**TASK DESCRIPTION**
From the records below, please return each line that holds the word "right".

**DATA FOR ANALYSIS**
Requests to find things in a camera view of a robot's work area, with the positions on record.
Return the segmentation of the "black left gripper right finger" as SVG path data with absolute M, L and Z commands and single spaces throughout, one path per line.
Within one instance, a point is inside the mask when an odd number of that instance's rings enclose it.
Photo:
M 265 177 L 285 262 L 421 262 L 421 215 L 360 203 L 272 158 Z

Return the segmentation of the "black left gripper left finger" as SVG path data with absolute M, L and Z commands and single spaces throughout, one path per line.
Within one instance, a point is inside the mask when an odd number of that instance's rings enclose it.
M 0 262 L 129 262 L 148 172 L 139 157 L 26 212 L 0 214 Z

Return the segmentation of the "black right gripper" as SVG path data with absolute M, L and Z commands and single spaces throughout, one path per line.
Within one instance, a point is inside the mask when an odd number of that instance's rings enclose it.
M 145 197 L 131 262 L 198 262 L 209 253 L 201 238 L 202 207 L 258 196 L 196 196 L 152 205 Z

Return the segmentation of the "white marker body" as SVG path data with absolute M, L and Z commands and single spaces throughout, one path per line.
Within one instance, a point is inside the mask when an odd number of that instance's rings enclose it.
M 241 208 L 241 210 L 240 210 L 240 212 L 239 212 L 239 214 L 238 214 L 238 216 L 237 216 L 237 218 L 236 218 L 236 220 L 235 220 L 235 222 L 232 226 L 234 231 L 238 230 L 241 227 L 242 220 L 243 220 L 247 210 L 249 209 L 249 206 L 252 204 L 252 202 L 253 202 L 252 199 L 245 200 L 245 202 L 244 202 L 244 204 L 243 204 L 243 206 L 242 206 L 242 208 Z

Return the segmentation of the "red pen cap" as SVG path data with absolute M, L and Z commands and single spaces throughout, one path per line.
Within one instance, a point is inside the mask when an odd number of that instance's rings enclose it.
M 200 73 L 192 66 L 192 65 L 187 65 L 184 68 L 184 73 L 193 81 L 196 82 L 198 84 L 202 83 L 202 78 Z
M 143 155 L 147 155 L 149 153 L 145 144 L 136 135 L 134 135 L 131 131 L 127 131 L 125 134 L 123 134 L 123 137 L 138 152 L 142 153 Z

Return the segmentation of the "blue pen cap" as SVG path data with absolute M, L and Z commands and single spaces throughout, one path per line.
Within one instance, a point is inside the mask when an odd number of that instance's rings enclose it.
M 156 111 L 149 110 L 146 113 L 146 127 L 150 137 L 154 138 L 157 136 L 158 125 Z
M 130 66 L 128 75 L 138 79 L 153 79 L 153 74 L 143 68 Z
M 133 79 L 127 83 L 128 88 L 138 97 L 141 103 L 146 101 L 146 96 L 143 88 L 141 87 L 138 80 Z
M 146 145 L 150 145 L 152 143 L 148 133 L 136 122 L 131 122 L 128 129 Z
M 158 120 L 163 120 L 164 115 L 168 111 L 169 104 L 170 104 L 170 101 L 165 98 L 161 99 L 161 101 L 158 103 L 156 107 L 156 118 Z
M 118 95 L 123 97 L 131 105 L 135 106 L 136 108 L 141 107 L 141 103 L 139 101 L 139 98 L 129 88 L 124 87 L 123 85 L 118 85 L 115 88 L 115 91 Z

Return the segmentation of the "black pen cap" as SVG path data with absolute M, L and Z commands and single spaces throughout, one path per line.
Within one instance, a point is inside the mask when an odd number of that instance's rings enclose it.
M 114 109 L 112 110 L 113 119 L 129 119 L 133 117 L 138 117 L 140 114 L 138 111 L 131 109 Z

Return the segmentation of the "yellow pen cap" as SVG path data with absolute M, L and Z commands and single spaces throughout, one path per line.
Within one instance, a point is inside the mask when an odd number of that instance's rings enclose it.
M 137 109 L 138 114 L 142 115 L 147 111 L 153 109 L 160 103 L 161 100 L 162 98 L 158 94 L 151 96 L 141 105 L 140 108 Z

**WRITTEN ANSWER**
Return the segmentation of the "black left gripper right finger" as SVG path data with absolute M, L and Z commands and single spaces throughout, one path per line.
Return the segmentation of the "black right gripper" as SVG path data with absolute M, L and Z commands and single spaces throughout, one path per line.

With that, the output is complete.